A new vaccine has proven partially effective in protecting mice from malaria, apparently by inducing a type of immunity that may be a key to human vaccines for AIDS, leprosy and other still-unpreventable diseases.

Researchers from the Walter Reed Army Institute of Research described the oral mouse vaccine Thursday in an article in the journal Science. The vaccine was made by inserting a gene from the malaria protozoan into Salmonella bacteria that have been attenuated, or altered so they do not cause disease.The team of 11 scientists saw the genetically engineered vaccine dramatically increase the immunity of mice to malaria, apparently by inducing a response known as cell-mediated immunity that is believed to be the human body's main protection against many diseases that have eluded vaccine developers.

Dr. Jerald Sadoff, who led the research team, explained in a telephone interview, "There are lots of diseases where cellular immunity is important malaria, AIDS, parasitic diseases, tuberculosis, leprosy, and the rikettsial diseases like Rocky Mountain spotted fever, scrub typhus and other scourges that have wiped out entire armies.

"There is a whole series of classes of disease that we could protect people against if we could reliably produce cellular immunity," concluded Sadoff, who heads the bacterial diseases department at the Army research facility.

The scientists said they still need to improve the effectiveness of the mouse vaccine, which immunized 54 percent of the mice compared to 9 percent of those that received a Salmonella vaccine with no malarial genes. Still, they already are working on a human malaria vaccine, and Sa-doff said a candidate might be ready for preliminary tests by the end of the year.
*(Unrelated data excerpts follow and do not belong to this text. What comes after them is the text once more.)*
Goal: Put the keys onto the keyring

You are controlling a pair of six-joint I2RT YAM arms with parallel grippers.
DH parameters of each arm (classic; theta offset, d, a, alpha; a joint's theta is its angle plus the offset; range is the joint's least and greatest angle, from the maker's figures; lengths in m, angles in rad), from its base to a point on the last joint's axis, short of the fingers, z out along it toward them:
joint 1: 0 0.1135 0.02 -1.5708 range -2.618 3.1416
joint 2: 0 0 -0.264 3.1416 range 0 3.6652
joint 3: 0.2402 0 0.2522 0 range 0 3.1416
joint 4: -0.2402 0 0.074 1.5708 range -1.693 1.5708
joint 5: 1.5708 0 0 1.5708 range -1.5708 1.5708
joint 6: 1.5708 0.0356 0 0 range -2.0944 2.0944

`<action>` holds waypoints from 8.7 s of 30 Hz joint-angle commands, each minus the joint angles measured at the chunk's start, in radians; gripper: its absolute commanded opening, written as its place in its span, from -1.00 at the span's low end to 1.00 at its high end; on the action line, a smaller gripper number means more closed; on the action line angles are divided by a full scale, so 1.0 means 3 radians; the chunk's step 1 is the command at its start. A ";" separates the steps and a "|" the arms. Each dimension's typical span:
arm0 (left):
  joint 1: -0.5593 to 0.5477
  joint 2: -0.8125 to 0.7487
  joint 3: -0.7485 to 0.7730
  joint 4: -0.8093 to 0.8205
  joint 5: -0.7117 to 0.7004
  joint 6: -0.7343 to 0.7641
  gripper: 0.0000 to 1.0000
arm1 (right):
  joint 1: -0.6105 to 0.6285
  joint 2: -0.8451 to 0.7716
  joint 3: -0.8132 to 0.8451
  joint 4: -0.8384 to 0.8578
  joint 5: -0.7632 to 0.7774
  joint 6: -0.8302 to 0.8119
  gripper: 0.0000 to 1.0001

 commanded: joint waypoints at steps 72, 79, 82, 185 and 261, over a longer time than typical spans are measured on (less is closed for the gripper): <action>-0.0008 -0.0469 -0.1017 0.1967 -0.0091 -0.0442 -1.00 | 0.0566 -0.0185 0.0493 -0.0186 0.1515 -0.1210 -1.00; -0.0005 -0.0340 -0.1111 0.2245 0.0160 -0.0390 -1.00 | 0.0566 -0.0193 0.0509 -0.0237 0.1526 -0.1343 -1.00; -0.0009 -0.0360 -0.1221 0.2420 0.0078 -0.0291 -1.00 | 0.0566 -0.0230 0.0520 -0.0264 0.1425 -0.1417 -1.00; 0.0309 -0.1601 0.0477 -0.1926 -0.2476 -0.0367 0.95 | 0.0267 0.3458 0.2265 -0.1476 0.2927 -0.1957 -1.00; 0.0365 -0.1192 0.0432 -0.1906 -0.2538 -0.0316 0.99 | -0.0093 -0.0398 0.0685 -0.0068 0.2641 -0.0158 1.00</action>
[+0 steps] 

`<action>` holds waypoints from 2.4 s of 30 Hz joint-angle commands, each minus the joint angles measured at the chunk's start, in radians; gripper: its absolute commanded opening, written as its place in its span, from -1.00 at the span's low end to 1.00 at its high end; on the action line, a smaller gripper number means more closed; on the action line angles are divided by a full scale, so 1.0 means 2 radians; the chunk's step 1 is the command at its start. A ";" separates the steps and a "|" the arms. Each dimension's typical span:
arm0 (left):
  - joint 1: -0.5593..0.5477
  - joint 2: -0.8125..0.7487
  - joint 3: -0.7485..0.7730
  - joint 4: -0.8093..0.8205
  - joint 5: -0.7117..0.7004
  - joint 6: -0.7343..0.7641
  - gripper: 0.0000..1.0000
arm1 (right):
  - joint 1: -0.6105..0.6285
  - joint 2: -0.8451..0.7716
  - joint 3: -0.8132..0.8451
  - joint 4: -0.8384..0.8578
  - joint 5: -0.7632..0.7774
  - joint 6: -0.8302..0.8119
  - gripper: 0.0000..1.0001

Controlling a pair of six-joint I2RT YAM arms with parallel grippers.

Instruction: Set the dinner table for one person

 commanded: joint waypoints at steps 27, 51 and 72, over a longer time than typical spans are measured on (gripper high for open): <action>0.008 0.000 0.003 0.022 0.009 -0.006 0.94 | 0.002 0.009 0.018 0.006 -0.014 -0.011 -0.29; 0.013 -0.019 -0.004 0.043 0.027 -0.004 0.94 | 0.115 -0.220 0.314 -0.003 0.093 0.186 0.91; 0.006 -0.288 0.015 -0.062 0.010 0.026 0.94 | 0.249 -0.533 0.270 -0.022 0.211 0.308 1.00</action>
The researchers are also trying to make a vaccine against the deadly acquired immune deficiency syndrome by inserting AIDS viral genes into the attenuated Salmonella. Prog-ress on that will be slower, however, because it is uncertain which part of the AIDS virus might trigger cellular immunity, Sadoff said.

"It's a long way away. That's the critical part of this puzzle," agreed Dr. Scott Koenig, a senior staff fellow at the National Institute of Allergy and Infectious Diseases.

Koenig, who had not yet read the Sadoff team's paper, said if the researchers indeed had induced cell-mediated immunity in the mice, "it is an interesting approach with application to other diseases."

"It's a big extrapolation from talking about Salmonella and malaria to AIDS," Koenig cautioned, "but just to find an appropriate way of treating malaria would be an accomplishment."

Worldwide there are 200 million cases of malaria, Sadoff said, and 2 million people, mostly children, die of the mosquito-borne sickness each year.

Sadoff said traditional vaccines against other diseases have worked primarily by inducing a humoral immune response, in which the body produces antibodies in the blood after being injected with killed cells, or pieces of the outside of the disease-causing organism.

Such immunity alone, however, has not proved effective against AIDS, malaria and other protozoan, fungal, bacterial or viral invaders of human cells.